_ABOUT THIS TASK_. Only one stretch of the data below is wanted: the lines starting at the one with "(346, 36) = (66, 40)" and ending at the one with "upper die at", both included, given again exactly.

═════ DATA SUPPLIED

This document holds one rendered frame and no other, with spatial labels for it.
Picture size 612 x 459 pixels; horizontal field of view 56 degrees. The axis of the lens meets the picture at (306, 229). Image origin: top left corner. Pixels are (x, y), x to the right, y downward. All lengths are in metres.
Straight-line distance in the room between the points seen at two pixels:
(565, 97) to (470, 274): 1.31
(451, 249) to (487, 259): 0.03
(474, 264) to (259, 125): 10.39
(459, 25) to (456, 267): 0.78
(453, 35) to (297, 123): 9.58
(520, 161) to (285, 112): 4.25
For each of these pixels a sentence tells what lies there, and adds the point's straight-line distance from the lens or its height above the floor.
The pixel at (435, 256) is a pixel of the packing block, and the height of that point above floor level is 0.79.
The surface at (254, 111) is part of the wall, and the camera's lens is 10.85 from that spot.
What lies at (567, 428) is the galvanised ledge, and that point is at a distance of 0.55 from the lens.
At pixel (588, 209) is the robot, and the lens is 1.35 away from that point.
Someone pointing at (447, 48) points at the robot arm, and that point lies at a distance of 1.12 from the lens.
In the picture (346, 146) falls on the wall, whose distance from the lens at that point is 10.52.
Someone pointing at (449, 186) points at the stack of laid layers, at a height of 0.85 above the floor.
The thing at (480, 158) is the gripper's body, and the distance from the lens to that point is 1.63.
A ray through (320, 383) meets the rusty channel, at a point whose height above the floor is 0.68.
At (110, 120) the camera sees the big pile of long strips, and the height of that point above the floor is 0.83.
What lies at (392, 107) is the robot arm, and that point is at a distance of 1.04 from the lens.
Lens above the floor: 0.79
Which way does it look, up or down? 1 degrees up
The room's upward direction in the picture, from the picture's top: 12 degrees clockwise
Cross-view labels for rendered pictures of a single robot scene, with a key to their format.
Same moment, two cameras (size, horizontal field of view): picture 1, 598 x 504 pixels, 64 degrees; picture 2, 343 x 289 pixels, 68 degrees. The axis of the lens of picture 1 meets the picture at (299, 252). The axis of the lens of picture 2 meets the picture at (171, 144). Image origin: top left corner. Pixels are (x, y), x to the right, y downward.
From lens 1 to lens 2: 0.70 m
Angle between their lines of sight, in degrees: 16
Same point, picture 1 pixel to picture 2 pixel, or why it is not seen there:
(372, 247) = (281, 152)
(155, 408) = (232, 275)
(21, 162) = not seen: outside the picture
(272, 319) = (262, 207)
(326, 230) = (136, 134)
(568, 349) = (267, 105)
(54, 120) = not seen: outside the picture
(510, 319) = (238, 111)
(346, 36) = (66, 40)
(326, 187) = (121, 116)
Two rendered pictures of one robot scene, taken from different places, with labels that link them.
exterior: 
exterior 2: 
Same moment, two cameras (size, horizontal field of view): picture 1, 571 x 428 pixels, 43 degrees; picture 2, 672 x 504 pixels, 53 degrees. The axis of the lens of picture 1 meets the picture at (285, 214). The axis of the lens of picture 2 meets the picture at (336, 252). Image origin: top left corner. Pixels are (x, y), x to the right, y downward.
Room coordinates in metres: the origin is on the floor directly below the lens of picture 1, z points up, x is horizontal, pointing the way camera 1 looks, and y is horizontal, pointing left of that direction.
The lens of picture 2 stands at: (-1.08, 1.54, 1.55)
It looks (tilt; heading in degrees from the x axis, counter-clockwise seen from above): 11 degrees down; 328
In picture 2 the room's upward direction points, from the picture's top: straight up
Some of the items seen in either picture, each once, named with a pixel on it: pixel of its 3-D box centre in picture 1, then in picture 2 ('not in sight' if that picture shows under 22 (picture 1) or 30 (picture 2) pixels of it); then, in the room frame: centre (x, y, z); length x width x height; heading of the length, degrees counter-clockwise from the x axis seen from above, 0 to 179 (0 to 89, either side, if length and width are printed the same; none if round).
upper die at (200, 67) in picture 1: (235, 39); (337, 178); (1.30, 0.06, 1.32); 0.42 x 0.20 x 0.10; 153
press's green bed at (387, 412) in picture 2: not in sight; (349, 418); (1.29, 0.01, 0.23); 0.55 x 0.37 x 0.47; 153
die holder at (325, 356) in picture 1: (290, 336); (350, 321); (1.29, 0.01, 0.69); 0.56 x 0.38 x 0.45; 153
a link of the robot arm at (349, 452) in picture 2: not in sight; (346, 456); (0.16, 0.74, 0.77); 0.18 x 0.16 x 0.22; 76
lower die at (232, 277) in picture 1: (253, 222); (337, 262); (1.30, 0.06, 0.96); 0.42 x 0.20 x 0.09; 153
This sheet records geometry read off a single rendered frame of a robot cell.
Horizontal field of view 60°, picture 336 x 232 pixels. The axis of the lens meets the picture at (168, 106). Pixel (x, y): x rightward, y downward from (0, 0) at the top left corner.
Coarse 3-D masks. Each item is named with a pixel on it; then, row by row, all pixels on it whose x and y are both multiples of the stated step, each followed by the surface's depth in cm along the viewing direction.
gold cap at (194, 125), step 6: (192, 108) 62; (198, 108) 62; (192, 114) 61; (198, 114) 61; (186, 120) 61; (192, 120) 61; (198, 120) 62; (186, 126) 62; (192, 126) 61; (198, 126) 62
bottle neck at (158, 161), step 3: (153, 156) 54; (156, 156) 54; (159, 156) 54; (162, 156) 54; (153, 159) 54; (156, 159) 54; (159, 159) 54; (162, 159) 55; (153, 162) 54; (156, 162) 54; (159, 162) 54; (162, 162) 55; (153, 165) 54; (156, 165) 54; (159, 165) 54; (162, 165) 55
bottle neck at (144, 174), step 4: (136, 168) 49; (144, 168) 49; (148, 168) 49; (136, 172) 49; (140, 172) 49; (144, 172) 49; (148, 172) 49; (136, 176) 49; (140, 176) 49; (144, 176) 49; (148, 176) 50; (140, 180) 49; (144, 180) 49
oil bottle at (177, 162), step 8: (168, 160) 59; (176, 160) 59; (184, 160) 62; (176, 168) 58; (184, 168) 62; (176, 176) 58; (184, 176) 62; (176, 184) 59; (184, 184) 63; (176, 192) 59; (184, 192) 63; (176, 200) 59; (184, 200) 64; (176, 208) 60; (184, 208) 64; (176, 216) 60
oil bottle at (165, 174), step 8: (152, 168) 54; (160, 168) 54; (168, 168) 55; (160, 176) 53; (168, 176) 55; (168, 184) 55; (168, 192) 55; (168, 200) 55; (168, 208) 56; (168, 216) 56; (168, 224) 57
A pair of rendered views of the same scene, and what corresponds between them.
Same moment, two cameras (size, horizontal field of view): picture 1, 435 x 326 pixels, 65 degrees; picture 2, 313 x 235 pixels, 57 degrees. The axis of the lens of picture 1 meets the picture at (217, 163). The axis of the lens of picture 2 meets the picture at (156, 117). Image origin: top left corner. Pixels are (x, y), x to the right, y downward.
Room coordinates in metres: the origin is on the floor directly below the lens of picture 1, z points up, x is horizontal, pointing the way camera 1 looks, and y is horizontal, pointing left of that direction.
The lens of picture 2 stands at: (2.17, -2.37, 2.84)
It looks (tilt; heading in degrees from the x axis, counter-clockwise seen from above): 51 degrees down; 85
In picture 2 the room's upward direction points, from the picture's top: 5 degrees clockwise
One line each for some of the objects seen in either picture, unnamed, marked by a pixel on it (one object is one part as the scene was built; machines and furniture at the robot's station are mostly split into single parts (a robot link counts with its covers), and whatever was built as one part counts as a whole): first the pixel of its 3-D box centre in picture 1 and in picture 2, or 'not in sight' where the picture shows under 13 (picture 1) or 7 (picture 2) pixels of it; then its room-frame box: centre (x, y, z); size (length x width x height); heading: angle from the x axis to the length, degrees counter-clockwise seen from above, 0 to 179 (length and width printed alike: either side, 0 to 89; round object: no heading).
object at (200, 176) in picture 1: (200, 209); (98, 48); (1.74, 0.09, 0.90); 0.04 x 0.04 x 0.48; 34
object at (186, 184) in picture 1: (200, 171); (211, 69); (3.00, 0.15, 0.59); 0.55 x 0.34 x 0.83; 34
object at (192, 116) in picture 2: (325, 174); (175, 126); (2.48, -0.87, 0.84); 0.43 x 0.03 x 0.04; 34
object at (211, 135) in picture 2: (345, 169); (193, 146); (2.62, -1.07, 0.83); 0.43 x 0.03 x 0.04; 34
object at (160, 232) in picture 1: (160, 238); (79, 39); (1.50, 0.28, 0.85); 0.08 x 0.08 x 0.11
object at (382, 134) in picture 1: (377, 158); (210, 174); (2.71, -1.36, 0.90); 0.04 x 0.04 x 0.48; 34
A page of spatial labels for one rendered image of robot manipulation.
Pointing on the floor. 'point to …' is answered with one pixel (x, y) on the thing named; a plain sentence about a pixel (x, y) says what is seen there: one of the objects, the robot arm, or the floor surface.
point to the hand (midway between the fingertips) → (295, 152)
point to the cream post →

══════════

_COMPLETED TASK_.
(346, 36) = (66, 40)
(326, 187) = (121, 116)
Two rendered pictures of one robot scene, taken from different places, with labels that link them.
exterior: 
exterior 2: 
Same moment, two cameras (size, horizontal field of view): picture 1, 571 x 428 pixels, 43 degrees; picture 2, 672 x 504 pixels, 53 degrees. The axis of the lens of picture 1 meets the picture at (285, 214). The axis of the lens of picture 2 meets the picture at (336, 252). Image origin: top left corner. Pixels are (x, y), x to the right, y downward.
Room coordinates in metres: the origin is on the floor directly below the lens of picture 1, z points up, x is horizontal, pointing the way camera 1 looks, and y is horizontal, pointing left of that direction.
The lens of picture 2 stands at: (-1.08, 1.54, 1.55)
It looks (tilt; heading in degrees from the x axis, counter-clockwise seen from above): 11 degrees down; 328
In picture 2 the room's upward direction points, from the picture's top: straight up
Some of the items seen in either picture, each once, named with a pixel on it: pixel of its 3-D box centre in picture 1, then in picture 2 ('not in sight' if that picture shows under 22 (picture 1) or 30 (picture 2) pixels of it); then, in the room frame: centre (x, y, z); length x width x height; heading of the length, degrees counter-clockwise from the x axis seen from above, 0 to 179 (0 to 89, either side, if length and width are printed the same; none if round).
upper die at (200, 67) in picture 1: (235, 39); (337, 178); (1.30, 0.06, 1.32); 0.42 x 0.20 x 0.10; 153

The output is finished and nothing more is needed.